Children and Young Adults with a Mesothelioma Diagnosis
When we think of mesothelioma, we typically imagine older men who have worked in an industry and who have had serious asbestos exposure. While that is typically the case, mesothelioma can affect young adults and children in very rare instances.
Who Usually Develops Mesothelioma?
Mesothelioma in young adults and children is extraordinarily rare and is usually unexplained.
This rare cancer is typically diagnosed in people who are over 65 years old and have been exposed to asbestos in the workplace, for an extended period of time.
Occupational asbestos exposure is the leading cause of mesothelioma as many industries have used asbestos for decades. Asbestos is an incredibly strong, fire-resistance mineral with insulating properties. It was used in many industries such as construction, shipbuilding, mining, manufacturing, and more.
The workers in these industries were exposed to asbestos on a daily basis, not realizing that in years or even decades, a deadly cancer called mesothelioma could start developing in their lungs.
Some family members of these workers could also be exposed to asbestos second hand and could later go on to develop mesothelioma.
How Do Young People Develop Mesothelioma?
There are some theories about the possible causes of mesothelioma in children and young adults.
One of these possibilities is that young people may have been exposed to products that contain asbestos, being in an environment that contains asbestos, or exposure from a family member. Asbestos in older schools around the United States has gotten a lot of attention in the last couple of decades for the high levels of asbestos used in building materials.
As these buildings deteriorate, harmful asbestos fibers and dust are released into the air, subjecting students and teachers to accidental exposure. This is one way that children and young adults could be exposed to asbestos.
Another way children could possibly develop mesothelioma is in utero exposure to the antibiotic isoniazid. Another theory that still needs to be researched more is a possible genetic predisposition to mesothelioma. If this were the case, it would mean that occupational asbestos exposure is far more detrimental than thought possible.
Asbestos in Schools
Asbestos is incredibly fire-resistant, so in the 1950s and 1960s, it was added to most construction materials including tiles, concrete, drywall, ceilings, and insulation. Many schools were built during this time, so we see higher rates of asbestos in school buildings.
When these building materials are left alone in their intended form, they do not pose a threat for inhalation and harm.
Where Can Asbestos Be Found In Schools?
Asbestos is a mineral, so it is easily incorporated with other materials used in several major industries. Vinyl flooring, ceiling tiles, popcorn or textured ceilings, chalkboards, and sheets of cement are other common products that have added asbestos for insulation and fireproofing.
It can also be found in ductwork for heating and cooling systems as well as insulation used for boilers and pipe wraps.

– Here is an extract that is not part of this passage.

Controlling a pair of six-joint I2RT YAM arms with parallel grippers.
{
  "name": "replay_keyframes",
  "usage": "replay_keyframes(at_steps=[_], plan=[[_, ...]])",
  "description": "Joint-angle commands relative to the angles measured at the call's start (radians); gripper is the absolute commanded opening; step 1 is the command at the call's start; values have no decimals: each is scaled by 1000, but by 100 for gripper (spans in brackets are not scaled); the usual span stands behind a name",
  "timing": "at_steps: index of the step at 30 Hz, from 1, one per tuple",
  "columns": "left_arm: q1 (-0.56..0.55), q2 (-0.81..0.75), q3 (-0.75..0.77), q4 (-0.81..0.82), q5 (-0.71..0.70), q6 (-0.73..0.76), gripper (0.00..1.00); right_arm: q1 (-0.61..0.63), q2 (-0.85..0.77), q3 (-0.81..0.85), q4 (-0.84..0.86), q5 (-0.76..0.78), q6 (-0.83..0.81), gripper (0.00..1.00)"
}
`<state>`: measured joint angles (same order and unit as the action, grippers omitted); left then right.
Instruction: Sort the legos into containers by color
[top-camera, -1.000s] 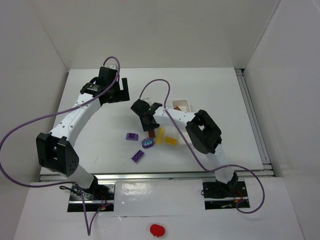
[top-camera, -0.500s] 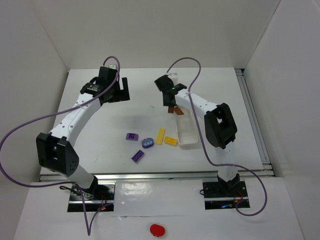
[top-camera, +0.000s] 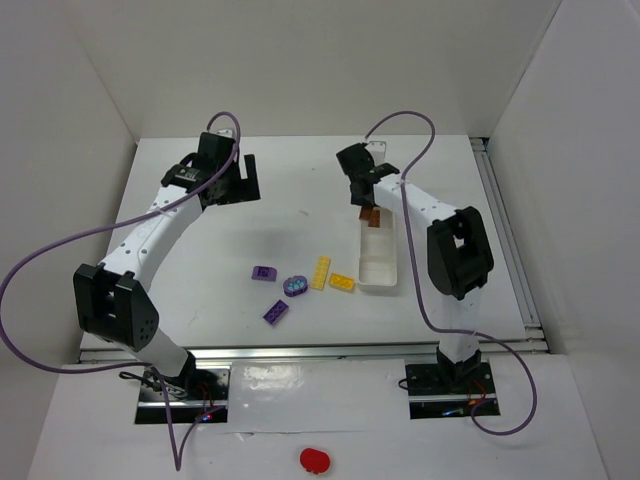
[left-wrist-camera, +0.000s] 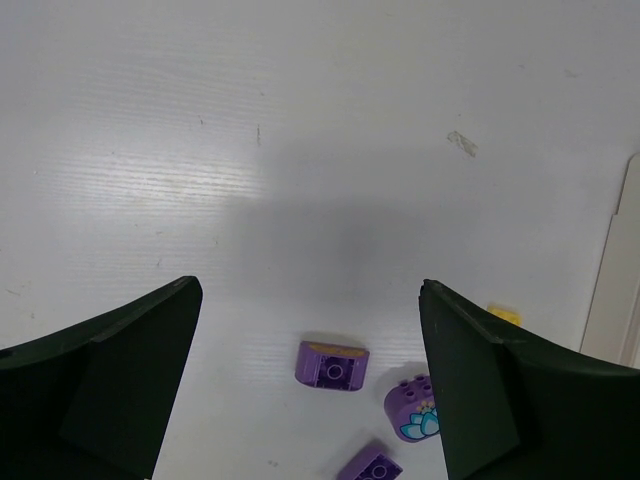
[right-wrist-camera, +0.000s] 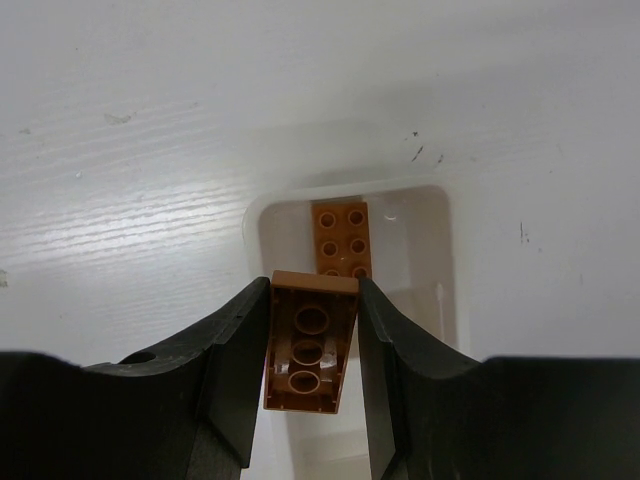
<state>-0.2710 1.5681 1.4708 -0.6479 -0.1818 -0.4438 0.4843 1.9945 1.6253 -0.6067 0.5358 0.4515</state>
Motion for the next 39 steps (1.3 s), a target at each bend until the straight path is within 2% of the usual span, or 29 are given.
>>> replay_keyframes(at_steps=[1,6,8,9,10,15,17,22,25,29,31,39], plan=[[0,3,43,8,-4,10,100,-12,-95,-27,57,27,15,37],[0,3,43,8,15,10,100,-35,-74,-36,48,27,33,39],[0,3,43,8,15,10,100,-35,-74,-36,64,49,24,44],[0,3,43,8,15,10,100,-35,-65,-36,74,49,24,51],[0,3,43,8,15,10,100,-44,-56,-36,74,70,24,66],[0,-6,34,8,15,10,100,-44,-68,1,53,79,24,84],[0,-6,34,8,15,10,100,-44,-91,-10,53,79,24,82],[0,-6,34,8,-8,10,100,26,-236,-146,53,24,13,64],[0,-6,34,8,-34,10,100,106,-289,-232,42,-86,13,64],[0,-6,34,8,-35,10,100,233,-289,-283,33,-204,62,75],[0,-6,34,8,-22,1,100,296,-249,-283,33,-229,88,77],[0,3,34,8,-10,1,100,321,-96,-231,33,-278,99,81]])
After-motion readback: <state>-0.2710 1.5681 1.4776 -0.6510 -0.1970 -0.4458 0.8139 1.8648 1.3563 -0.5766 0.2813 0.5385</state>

Asbestos in schools is something that is highly regulated and is now monitored carefully. Each school system has a plan for asbestos management, including the safe removal of damaged products containing asbestos if necessary. With a lack of funding for the program though, it can be difficult to keep up with these regulations nationwide.
Symptoms of Mesothelioma in Children
The symptoms of mesothelioma in children mirror the symptoms of mesothelioma in adults. In the beginning stages, symptoms may not present themselves, making mesothelioma very difficult to detect.
When symptoms do present themselves, it usually means the cancer is in a later stage that is having a bigger impact on the body. Some of these symptoms include breathing problems and chest pain (which could indicate pleural mesothelioma, in the lungs) or digestive problems and abdominal pain (a result of peritoneal mesothelioma, around the abdomen).
Especially in children, these symptoms could be easily explained away by numerous less serious and more common health conditions. It is also thought that mesothelioma may actually spread more quickly in children, which is how it can be detected sooner.
Treating Mesothelioma in Children and Young Adults
One benefit that young people have is that they are more likely to have surgery to remove the tumors. Children and young people are more likely to successfully recover from aggressive treatment options because they are less likely to have other health problems that could complicate their healing and treatment.
In addition to surgical options to remove the tumor, these younger patients will also be able to take advantage of chemotherapy and radiation therapy.
Radiation therapy targets the tumors, but is risky because of the proximity of the tumors to major organs. Chemotherapy medications are the same ones given to adults but will be adjusted to account for the child’s size, age, and weight.
Knowing the Options
Mesothelioma in children and young adults is incredibly rare, but it is still possible. Luckily, there are treatment options to help combat the long-term effects of mesothelioma for survivors or to elongate the life expectancy of those who are diagnosed.
It is important to keep your children in overall good health, including a balanced diet and exercise going into treatment. Being healthy overall, combined with their advantage of being younger, will all help in improving their chances of successful treatment.